[RECORD EXCERPTS Boundary: Start]

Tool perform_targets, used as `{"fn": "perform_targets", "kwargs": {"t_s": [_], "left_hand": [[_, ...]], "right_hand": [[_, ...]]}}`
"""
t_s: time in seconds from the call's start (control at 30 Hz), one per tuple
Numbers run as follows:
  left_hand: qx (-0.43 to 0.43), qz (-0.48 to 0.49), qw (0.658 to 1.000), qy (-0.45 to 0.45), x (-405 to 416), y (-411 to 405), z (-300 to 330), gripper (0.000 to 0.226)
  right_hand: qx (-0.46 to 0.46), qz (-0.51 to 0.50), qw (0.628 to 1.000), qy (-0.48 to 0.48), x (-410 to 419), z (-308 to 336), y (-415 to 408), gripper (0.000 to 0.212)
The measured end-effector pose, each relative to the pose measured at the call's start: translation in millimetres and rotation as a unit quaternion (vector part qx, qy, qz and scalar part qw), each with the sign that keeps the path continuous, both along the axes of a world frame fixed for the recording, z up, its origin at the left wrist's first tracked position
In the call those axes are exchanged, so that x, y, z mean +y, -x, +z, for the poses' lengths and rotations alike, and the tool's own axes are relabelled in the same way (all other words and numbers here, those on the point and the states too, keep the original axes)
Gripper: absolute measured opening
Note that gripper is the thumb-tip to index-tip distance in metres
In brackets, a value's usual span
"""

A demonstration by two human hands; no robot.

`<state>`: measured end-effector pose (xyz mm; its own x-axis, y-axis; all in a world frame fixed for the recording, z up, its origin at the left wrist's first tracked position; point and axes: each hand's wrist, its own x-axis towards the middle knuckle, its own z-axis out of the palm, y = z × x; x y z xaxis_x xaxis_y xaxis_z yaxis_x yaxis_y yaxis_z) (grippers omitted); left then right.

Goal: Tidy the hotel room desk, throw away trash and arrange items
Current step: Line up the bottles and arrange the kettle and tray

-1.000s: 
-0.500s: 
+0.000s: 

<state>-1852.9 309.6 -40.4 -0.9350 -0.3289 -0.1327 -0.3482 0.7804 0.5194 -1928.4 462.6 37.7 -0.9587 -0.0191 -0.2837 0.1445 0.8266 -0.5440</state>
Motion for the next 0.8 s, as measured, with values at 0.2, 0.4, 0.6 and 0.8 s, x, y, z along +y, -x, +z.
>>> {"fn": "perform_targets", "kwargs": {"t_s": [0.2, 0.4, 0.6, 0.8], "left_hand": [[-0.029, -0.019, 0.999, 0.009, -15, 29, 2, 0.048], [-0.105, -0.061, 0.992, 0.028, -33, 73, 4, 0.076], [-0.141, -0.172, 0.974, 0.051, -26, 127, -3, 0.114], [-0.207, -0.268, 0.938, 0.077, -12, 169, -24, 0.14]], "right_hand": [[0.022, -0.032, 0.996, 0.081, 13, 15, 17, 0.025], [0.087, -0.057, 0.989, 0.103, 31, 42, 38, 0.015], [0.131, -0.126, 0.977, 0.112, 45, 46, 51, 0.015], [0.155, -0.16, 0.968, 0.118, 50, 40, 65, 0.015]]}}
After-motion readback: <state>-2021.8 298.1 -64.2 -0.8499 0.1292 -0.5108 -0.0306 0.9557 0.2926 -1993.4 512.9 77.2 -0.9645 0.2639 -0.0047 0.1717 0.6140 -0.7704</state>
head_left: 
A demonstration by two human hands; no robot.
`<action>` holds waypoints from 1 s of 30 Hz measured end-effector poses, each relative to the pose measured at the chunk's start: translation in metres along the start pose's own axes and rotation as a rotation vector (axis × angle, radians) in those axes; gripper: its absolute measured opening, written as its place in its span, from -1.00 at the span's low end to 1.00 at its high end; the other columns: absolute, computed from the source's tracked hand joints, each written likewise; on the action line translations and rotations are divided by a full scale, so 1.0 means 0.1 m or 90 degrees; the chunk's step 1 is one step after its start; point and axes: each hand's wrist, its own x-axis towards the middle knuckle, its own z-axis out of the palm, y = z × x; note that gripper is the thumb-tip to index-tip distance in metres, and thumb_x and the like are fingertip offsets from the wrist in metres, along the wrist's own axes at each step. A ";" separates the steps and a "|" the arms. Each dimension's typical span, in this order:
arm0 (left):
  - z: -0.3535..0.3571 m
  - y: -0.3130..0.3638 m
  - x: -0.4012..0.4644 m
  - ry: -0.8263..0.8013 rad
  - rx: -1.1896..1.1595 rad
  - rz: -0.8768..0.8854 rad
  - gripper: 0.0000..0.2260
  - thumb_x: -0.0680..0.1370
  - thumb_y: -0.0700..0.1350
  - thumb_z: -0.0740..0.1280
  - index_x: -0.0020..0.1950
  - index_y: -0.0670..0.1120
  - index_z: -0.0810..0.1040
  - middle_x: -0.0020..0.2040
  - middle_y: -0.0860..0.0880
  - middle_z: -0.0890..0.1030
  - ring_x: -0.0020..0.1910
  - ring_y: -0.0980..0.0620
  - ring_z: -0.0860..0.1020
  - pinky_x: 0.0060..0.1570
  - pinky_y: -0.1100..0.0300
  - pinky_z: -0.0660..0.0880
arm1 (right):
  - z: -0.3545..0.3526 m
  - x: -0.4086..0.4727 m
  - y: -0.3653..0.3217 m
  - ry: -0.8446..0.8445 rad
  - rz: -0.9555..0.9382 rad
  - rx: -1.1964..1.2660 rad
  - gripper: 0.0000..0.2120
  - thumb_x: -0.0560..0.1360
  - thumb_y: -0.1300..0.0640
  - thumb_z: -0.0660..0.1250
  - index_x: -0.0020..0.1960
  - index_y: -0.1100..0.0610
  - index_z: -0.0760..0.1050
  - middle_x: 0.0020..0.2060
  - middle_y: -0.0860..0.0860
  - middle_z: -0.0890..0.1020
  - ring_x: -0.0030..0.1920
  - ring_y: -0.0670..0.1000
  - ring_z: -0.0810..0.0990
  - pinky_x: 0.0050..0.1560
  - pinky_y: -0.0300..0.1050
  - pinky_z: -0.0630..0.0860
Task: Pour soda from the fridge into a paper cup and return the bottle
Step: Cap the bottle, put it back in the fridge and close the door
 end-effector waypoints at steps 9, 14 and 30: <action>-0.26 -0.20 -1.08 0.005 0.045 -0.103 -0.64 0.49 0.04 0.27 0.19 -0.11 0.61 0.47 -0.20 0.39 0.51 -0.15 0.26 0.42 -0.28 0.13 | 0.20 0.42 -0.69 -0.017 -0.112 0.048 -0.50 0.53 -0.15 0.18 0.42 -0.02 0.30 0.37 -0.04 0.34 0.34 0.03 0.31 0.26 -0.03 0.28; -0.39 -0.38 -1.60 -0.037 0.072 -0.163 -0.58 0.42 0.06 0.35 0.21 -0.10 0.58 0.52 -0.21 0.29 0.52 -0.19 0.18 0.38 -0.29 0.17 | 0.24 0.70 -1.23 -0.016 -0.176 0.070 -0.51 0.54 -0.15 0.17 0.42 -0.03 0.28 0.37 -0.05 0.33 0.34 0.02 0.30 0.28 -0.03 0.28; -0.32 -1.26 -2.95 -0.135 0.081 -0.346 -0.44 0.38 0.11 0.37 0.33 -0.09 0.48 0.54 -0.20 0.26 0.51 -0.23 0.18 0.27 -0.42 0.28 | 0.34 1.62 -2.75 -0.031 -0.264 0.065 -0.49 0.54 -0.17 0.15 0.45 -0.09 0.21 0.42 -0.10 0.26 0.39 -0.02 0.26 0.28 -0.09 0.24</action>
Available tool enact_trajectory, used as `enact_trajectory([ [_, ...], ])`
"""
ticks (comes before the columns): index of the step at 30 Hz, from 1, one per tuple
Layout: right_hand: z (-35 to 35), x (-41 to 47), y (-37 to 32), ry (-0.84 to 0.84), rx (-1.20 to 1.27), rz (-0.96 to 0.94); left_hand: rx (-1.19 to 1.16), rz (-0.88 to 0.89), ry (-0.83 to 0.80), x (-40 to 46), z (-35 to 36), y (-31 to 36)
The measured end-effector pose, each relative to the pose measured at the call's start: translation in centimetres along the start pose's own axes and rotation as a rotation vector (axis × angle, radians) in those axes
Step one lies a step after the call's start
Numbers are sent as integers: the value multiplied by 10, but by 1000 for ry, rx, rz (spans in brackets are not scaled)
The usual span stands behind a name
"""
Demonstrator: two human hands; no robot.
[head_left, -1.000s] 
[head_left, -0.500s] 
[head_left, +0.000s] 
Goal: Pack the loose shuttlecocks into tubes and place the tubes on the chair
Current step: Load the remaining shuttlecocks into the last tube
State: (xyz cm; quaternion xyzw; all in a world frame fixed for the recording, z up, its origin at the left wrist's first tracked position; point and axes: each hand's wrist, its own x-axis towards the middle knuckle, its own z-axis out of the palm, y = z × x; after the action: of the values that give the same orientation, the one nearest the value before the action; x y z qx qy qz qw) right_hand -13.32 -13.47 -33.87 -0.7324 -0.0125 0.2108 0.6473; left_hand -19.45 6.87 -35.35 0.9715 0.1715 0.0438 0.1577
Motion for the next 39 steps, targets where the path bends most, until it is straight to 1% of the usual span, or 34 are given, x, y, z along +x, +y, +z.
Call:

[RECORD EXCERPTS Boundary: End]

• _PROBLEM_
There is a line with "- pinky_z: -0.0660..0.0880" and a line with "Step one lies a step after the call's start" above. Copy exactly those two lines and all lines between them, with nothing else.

• _EXERCISE SOLUTION_
  - pinky_z: -0.0660..0.0880
arm1 (right):
  - z: -0.3545..0.3526 m
  - x: -0.4086..0.4727 m
  - y: -0.3653..0.3217 m
  - ry: -0.8446..0.8445 rad
  - rz: -0.9555..0.9382 rad
  - rx: -1.1964..1.2660 rad
  - gripper: 0.0000..0.2120
  - thumb_x: -0.0560..0.1360
  - thumb_y: -0.1300..0.0640
  - thumb_z: -0.0660..0.1250
  - index_x: -0.0020..0.1960
  - index_y: -0.1100..0.0610
  - index_z: -0.0760..0.1050
  - middle_x: 0.0020..0.2060
  - middle_y: -0.0860..0.0860
  - middle_z: -0.0890..0.1020
  - ring_x: -0.0030..0.1920
  - ring_y: -0.0670..0.1000
  - ring_z: -0.0810..0.0990
  - pinky_x: 0.0050..0.1560
  - pinky_y: -0.0300..0.1050
  - pinky_z: -0.0630..0.0860
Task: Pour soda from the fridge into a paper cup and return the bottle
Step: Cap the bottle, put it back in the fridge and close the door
 end-effector waypoints at steps 9, 14 and 30: <action>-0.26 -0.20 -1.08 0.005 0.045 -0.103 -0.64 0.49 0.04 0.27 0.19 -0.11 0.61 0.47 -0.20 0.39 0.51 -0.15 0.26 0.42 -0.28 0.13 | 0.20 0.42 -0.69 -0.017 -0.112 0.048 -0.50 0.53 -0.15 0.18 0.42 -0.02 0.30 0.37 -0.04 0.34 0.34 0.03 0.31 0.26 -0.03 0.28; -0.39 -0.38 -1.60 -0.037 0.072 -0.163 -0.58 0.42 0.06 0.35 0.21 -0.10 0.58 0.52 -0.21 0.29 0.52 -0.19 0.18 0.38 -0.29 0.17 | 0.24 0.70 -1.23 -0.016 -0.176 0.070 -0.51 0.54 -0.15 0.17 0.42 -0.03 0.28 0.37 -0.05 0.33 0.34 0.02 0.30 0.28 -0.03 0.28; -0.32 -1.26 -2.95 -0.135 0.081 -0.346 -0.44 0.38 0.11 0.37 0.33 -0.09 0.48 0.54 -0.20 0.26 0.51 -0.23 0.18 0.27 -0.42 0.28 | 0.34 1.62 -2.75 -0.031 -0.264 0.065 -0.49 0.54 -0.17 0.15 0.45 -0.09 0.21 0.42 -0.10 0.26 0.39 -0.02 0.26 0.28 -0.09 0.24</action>
Available tool enact_trajectory, used as `enact_trajectory([ [_, ...], ])`
"""
ticks (comes before the columns): index of the step at 30 Hz, from 1, one per tuple
Layout: right_hand: z (-35 to 35), x (-41 to 47), y (-37 to 32), ry (-0.84 to 0.84), rx (-1.20 to 1.27), rz (-0.96 to 0.94); left_hand: rx (-1.19 to 1.16), rz (-0.88 to 0.89), ry (-0.83 to 0.80), x (-40 to 46), z (-35 to 36), y (-31 to 36)
The measured end-effector pose, each relative to the pose measured at the call's start: translation in centimetres along the start pose's own axes and rotation as a rotation vector (axis × angle, radians) in those axes
Step one lies a step after the call's start

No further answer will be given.